Nasa is listening for any peep from Voyager 2 after it lost contact with the spacecraft billions of miles away.
Hurtling ever deeper into interstellar space, Voyager 2 has been out of touch ever since flight controllers accidentally sent a wrong command more than a week ago that tilted its antenna away from Earth. The spacecraft’s antenna shifted a mere 2%, but it was enough to cut communications.
Although it’s considered a long shot, Nasa said on Monday that its huge dish antenna in Canberra, Australia, is on the lookout for any stray signals from Voyager 2, which is more than 12bn miles (19bn km) away. It takes more than 18 hours for a signal to reach Earth from so far away.
Voyager 2 was launched from Florida in 1977 to study the outer solar system as well as Jupiter, Saturn, Uranus and Neptune – and was sent up just a couple weeks ahead of its identical twin, Voyager 1. It entered interstellar space in 2018, having discovered a host of new moons on Uranus and one on Jupiter.

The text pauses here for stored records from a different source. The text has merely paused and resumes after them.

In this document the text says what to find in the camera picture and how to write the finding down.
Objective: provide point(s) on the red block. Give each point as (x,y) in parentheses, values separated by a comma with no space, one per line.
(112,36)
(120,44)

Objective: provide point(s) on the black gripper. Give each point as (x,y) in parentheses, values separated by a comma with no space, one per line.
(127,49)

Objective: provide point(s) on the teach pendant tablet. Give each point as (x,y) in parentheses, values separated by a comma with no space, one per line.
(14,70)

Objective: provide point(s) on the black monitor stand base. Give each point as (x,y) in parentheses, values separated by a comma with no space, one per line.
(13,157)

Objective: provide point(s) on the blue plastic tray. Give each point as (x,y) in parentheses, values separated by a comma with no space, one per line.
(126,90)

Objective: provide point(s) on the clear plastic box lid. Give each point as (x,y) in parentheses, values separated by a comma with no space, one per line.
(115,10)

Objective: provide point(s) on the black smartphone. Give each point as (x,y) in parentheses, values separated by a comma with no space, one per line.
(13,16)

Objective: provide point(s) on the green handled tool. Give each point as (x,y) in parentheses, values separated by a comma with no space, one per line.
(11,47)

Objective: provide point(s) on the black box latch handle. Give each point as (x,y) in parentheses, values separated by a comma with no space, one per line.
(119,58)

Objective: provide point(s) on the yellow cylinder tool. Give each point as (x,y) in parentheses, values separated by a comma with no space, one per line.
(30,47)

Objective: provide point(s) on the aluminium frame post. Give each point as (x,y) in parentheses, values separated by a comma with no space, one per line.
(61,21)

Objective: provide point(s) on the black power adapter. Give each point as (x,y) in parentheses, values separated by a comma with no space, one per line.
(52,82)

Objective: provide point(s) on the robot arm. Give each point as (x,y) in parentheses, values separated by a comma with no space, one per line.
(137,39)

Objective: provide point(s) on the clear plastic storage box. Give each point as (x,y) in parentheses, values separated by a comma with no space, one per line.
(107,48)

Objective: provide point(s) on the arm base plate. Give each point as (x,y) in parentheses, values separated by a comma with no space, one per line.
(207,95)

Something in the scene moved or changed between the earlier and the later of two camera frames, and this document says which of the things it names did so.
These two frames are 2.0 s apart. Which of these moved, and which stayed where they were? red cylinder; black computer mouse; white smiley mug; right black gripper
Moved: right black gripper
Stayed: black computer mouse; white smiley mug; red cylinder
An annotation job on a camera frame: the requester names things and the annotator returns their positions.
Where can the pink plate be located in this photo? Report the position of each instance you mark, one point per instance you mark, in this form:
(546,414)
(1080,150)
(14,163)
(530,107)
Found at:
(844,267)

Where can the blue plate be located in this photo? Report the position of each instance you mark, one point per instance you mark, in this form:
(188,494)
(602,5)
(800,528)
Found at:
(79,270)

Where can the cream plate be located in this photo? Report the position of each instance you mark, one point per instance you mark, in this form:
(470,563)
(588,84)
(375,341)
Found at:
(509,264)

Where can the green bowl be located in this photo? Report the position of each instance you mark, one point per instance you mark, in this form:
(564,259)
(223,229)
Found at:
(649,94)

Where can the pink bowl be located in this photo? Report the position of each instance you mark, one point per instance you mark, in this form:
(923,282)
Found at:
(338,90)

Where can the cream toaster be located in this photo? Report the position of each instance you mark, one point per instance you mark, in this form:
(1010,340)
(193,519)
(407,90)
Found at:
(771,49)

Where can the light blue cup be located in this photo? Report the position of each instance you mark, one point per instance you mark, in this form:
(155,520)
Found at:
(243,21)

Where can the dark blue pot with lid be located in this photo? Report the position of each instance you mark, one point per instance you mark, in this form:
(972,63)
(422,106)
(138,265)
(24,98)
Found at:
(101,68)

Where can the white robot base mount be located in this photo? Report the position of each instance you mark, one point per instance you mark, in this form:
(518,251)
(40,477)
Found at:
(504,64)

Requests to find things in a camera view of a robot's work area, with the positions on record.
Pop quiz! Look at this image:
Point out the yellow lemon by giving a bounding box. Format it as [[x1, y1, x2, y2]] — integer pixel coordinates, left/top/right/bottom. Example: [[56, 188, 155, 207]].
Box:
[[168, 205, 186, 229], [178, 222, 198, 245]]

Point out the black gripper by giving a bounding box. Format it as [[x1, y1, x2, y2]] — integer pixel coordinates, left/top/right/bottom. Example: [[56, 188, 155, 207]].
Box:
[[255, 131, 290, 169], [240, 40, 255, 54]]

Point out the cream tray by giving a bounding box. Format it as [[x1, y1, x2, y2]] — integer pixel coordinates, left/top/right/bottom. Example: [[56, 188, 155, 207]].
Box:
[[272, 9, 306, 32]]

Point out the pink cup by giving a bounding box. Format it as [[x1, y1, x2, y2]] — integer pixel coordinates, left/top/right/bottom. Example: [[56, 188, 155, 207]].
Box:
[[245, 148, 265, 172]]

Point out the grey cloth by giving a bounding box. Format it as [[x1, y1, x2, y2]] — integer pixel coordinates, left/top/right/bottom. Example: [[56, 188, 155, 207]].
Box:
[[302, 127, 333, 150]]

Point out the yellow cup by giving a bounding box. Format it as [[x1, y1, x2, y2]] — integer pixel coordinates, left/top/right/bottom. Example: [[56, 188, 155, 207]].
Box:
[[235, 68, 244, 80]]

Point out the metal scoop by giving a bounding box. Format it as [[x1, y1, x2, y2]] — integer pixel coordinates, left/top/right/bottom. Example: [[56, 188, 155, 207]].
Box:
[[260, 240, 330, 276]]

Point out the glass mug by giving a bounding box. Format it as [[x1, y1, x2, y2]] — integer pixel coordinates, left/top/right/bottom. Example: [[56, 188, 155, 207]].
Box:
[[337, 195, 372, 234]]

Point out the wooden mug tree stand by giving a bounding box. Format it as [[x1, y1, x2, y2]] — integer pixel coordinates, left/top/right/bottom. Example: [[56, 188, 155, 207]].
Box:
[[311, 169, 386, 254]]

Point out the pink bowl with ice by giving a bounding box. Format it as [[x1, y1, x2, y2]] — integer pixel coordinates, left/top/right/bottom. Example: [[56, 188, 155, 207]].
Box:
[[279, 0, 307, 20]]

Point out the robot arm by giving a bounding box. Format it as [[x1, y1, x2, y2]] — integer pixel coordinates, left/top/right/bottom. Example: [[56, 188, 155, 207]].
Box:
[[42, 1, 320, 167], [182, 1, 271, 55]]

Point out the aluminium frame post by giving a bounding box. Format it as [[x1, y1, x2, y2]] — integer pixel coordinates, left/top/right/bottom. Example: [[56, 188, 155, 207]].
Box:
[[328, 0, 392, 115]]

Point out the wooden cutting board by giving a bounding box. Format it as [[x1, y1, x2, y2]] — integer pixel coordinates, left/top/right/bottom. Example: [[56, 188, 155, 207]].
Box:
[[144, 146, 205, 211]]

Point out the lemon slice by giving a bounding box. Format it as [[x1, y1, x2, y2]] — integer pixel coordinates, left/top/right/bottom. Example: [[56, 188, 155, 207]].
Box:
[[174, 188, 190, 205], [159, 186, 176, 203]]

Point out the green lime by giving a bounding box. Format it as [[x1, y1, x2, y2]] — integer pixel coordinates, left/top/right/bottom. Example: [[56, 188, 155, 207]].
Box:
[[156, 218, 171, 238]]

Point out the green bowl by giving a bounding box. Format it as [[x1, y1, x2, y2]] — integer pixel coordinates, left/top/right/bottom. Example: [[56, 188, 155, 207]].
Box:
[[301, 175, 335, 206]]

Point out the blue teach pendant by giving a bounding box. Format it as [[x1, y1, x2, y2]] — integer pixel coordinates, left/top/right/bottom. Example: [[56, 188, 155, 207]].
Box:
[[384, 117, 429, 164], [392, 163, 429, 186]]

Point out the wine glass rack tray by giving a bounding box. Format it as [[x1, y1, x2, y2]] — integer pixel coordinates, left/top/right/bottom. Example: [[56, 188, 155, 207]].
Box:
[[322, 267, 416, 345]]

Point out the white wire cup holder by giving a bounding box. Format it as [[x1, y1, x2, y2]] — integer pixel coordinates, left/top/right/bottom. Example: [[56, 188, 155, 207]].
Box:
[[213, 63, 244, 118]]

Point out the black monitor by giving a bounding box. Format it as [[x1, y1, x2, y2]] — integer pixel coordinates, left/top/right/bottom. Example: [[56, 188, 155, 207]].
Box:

In the coming week, the Canberra antenna – part of Nasa’s Deep Space Network – will also bombard Voyager 2’s vicinity with the correct command, in the hope that it hits its mark, according to Nasa’s Jet Propulsion Laboratory, which manages the Voyager missions.
Otherwise, Nasa will have to wait until October for an automatic spacecraft reset that should restore communication, according to officials.
Still in touch with Earth, Voyager 1 is now nearly 15bn miles (24bn km) away, making it humanity’s most distant spacecraft.